Cisco and Microsoft are also demonstration intertia, and its risks.  It’s clear that investors/activists are going to put the pressure on both companies, and because it appears that neither is making the transition from their traditional days as a market leader to a new day when they can also lead—but with a different core competency set.  Only IBM of all the tech companies I know has ever proved it could undergo a number of market-driven technology transformations and still be a major player.  Can Ballmer and Chambers prove their companies, under their leadership, can?

If Ballmer steps down, or if Chambers does, the result changes only the band on the hat on the head of the executive processes for both companies.  There’s thousands of people in each of these firms, and for the most part they’re blundering along on a course that’s traditional for them—just like an OSS/BSS guy.  Imagine an inspirational flag-waver in a group of ten people—the group will follow the leader.  Imagine now that same flag-waver in a crowd of ten thousand.  They’re not following the leader any more, they’re ebbing and flowing on their own inertia.  The truth is that if investors want Microsoft or Cisco to change, the fastest way to make that happen is to get the current flag-waver, who’s being followed by at least those close at hand, to move the mountain in another direction.  That truth is probably recognized by both CEOs, but the fact is that they don’t know what to do.

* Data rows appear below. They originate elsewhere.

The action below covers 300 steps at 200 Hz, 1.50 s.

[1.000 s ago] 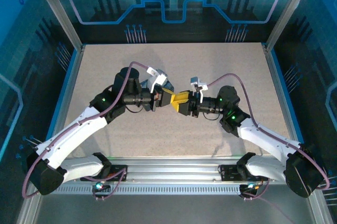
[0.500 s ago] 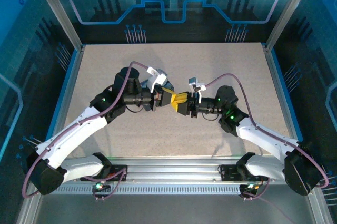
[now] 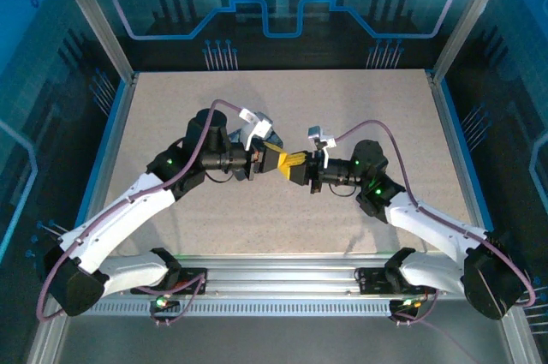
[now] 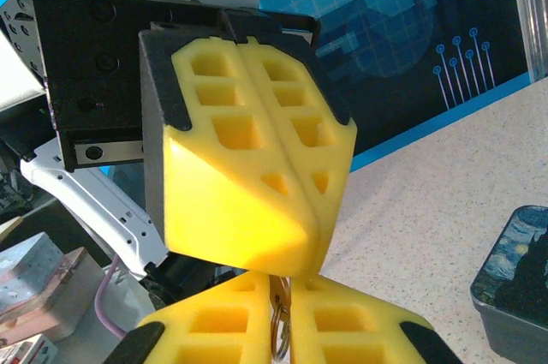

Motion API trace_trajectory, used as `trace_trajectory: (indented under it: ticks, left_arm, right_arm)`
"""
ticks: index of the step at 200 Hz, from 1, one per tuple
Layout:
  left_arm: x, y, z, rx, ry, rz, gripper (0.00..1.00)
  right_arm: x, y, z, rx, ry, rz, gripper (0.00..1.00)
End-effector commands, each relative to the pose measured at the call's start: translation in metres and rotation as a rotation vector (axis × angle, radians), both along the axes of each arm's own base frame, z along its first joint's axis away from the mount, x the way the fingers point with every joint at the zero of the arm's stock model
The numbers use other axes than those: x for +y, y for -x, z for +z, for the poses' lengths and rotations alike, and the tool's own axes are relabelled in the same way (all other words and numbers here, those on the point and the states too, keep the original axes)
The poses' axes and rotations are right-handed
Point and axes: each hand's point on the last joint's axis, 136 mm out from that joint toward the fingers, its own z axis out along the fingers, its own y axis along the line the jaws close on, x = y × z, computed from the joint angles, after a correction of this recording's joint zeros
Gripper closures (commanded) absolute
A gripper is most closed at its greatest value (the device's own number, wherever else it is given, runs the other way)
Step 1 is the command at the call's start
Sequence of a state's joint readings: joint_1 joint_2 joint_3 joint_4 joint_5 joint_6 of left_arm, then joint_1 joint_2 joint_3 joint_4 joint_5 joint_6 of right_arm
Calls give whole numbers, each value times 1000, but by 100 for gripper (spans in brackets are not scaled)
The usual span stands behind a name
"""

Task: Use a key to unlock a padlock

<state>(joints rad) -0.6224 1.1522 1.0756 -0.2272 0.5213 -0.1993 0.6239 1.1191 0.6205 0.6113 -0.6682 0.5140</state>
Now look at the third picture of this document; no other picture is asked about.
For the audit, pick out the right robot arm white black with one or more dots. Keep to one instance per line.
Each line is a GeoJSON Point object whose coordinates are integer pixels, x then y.
{"type": "Point", "coordinates": [428, 227]}

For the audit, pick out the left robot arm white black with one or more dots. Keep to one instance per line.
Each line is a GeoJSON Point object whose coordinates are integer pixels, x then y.
{"type": "Point", "coordinates": [128, 207]}

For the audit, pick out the small board with light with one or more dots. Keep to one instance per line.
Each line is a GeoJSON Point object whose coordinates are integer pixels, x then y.
{"type": "Point", "coordinates": [162, 303]}
{"type": "Point", "coordinates": [406, 304]}

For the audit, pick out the grey metal tray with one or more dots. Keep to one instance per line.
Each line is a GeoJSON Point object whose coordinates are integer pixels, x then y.
{"type": "Point", "coordinates": [278, 342]}

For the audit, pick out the aluminium table side rail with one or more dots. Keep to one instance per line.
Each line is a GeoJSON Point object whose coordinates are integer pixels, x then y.
{"type": "Point", "coordinates": [450, 133]}
{"type": "Point", "coordinates": [114, 133]}

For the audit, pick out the aluminium mounting rail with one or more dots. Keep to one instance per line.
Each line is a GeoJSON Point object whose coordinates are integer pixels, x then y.
{"type": "Point", "coordinates": [278, 274]}

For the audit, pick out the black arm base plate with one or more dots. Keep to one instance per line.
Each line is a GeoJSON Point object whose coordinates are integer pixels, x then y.
{"type": "Point", "coordinates": [370, 280]}
{"type": "Point", "coordinates": [192, 274]}

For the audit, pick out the aluminium frame post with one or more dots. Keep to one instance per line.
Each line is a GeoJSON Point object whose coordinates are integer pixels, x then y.
{"type": "Point", "coordinates": [99, 21]}
{"type": "Point", "coordinates": [467, 17]}

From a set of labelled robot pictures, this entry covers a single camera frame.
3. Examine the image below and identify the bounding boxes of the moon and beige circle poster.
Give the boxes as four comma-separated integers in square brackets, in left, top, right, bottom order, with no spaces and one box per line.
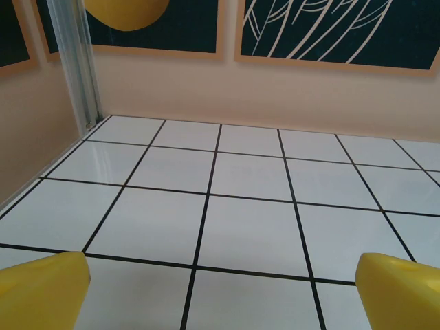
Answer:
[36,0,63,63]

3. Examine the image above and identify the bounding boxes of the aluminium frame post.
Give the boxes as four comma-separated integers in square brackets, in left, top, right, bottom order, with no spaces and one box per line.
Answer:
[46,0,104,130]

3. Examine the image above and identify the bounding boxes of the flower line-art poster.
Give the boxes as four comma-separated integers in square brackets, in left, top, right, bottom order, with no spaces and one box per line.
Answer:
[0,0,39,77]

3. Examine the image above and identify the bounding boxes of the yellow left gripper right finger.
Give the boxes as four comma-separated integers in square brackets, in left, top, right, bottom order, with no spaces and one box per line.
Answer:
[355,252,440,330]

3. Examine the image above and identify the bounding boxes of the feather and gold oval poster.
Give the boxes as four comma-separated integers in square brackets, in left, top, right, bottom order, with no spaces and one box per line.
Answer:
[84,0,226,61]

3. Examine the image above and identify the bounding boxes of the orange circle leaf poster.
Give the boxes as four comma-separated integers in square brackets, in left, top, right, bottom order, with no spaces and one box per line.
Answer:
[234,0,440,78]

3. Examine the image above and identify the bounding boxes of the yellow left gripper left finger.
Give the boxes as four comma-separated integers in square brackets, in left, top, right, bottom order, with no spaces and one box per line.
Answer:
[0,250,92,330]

Cisco is having a confidence crisis; its latest SEC filings suggest it won’t be showing much growth at all for at least one and probably several more quarters.  Microsoft is staring down the muzzle of the tablet canon, seemingly mesmerized by the risk it poses but helpless to move aside.  Both could, by inaction, bring about the very kind of radical market change that would hurt an incumbent the most.  They each have a flagship role in setting the perception for the industry they dominate.  While others can take market share from both these giants, they can’t take the flag.  Nobody will ever lead PCs again as Microsoft did, nor will there ever be another Cisco.  The markets overall will be poorer for their loss, if we lose them.